—Oui, monsieur, c'est moi. J'ai l'argent.
—Je me moque de l'argent!… A qui l'as-tu vendue?
—A ma tante.
—Madame Gouilléras?
—Oui, patron. J'ai vendu en plusieurs fois, et je vais chercher l'argent là-haut.
—Gredin! Canaille!… F…-moi le camp!
Mais, sur la prière de M. de Montreu, le pharmacien se résigna à entendre les raisons de Victor.
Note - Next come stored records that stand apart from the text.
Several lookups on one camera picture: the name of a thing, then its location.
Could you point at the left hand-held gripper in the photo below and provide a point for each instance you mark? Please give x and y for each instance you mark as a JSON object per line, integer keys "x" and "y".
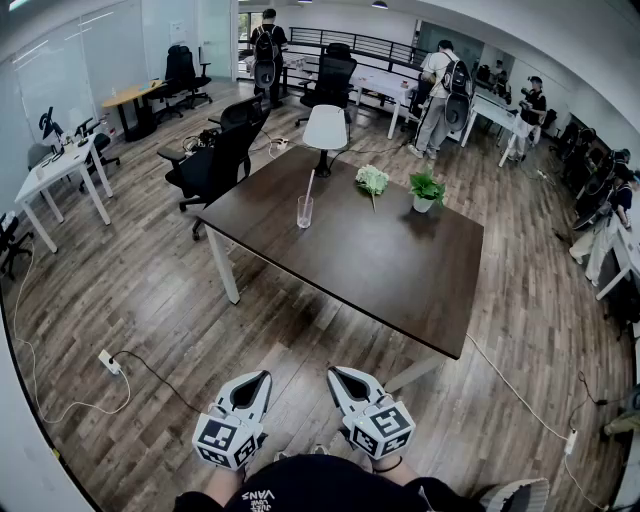
{"x": 217, "y": 435}

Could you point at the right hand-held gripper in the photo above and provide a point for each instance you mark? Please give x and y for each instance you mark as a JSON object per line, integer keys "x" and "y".
{"x": 385, "y": 430}

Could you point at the clear drinking glass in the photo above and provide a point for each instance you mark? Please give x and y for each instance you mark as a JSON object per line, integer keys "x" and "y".
{"x": 301, "y": 215}

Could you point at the pink plastic straw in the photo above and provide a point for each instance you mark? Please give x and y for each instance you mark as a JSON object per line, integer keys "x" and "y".
{"x": 310, "y": 185}

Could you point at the person's left forearm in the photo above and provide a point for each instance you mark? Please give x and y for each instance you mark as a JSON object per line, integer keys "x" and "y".
{"x": 222, "y": 482}

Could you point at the black monitor on arm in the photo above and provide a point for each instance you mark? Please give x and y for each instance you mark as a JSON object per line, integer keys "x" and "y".
{"x": 47, "y": 122}

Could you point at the person's right forearm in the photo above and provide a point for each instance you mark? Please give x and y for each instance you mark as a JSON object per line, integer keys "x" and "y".
{"x": 405, "y": 477}

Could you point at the white table leg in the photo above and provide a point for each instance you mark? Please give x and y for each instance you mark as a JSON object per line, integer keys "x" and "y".
{"x": 415, "y": 372}

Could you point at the person's right shoe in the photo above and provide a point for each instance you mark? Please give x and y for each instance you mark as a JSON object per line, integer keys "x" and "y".
{"x": 320, "y": 450}

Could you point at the person's shoe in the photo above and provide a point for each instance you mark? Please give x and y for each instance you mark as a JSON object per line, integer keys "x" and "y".
{"x": 281, "y": 455}
{"x": 320, "y": 450}

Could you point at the person's left shoe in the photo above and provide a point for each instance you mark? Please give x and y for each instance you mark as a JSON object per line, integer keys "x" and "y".
{"x": 281, "y": 455}

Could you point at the black wrist band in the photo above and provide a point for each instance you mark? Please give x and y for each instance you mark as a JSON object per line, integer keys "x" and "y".
{"x": 395, "y": 467}

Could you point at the person's black t-shirt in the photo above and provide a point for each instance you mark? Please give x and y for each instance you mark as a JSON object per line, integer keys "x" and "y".
{"x": 320, "y": 480}

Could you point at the white power strip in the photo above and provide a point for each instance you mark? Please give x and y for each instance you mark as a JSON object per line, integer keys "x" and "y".
{"x": 570, "y": 441}
{"x": 109, "y": 361}
{"x": 280, "y": 145}

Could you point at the grey ribbed object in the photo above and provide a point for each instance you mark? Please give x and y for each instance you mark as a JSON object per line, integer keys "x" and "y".
{"x": 520, "y": 495}

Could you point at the green plant in white pot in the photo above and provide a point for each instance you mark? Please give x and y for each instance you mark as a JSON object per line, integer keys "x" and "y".
{"x": 423, "y": 204}

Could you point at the white flower bouquet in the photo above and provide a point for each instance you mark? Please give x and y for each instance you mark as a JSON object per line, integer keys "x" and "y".
{"x": 372, "y": 179}

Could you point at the black office chair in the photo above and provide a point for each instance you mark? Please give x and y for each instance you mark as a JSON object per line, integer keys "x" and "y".
{"x": 12, "y": 245}
{"x": 332, "y": 70}
{"x": 100, "y": 142}
{"x": 220, "y": 165}
{"x": 180, "y": 65}

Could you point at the white shade table lamp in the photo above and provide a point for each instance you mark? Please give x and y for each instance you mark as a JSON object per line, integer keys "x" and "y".
{"x": 325, "y": 127}

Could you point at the white desk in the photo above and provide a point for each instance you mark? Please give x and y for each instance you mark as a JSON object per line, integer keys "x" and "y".
{"x": 55, "y": 167}

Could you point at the white table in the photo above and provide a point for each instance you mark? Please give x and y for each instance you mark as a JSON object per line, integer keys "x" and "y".
{"x": 380, "y": 80}
{"x": 632, "y": 250}
{"x": 492, "y": 112}

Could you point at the grey chair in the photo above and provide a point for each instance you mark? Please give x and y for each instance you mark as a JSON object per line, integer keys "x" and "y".
{"x": 39, "y": 155}

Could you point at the round wooden table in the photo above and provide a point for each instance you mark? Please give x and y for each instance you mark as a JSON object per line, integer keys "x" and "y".
{"x": 127, "y": 94}

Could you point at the black metal railing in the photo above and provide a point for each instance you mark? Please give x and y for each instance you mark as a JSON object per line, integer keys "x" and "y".
{"x": 400, "y": 64}

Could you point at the table with patterned cloth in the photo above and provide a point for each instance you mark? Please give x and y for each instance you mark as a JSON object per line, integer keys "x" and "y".
{"x": 295, "y": 60}

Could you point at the black pendant lamp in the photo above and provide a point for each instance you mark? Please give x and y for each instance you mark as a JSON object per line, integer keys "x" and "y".
{"x": 379, "y": 4}

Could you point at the white wall notice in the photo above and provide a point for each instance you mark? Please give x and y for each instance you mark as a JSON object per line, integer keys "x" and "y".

Lui, fils de M. Abel, le frère ruiné de M. Adolphe Gouilléras, que serait-il devenu, sans l'assistance de l'oncle riche? Cette assistance, il la devait surtout à la tante Mathilde, car l'oncle Adolphe ne l'aimait guère. Quoi de plus naturel que d'exprimer sa gratitude à Mme Mathilde, en lui fournissant des grammes de morphine qu'elle payait?
—Mon seul tort, ajouta-t-il, c'est de ne pas avoir mis l'argent dans la caisse, mais on se serait aperçu de la vente, et Mme Mathilde tenait à garder le secret.
—Triple idiot! Triple brute! reprit le pharmacien, tu as peut-être empoisonné ta bienfaitrice!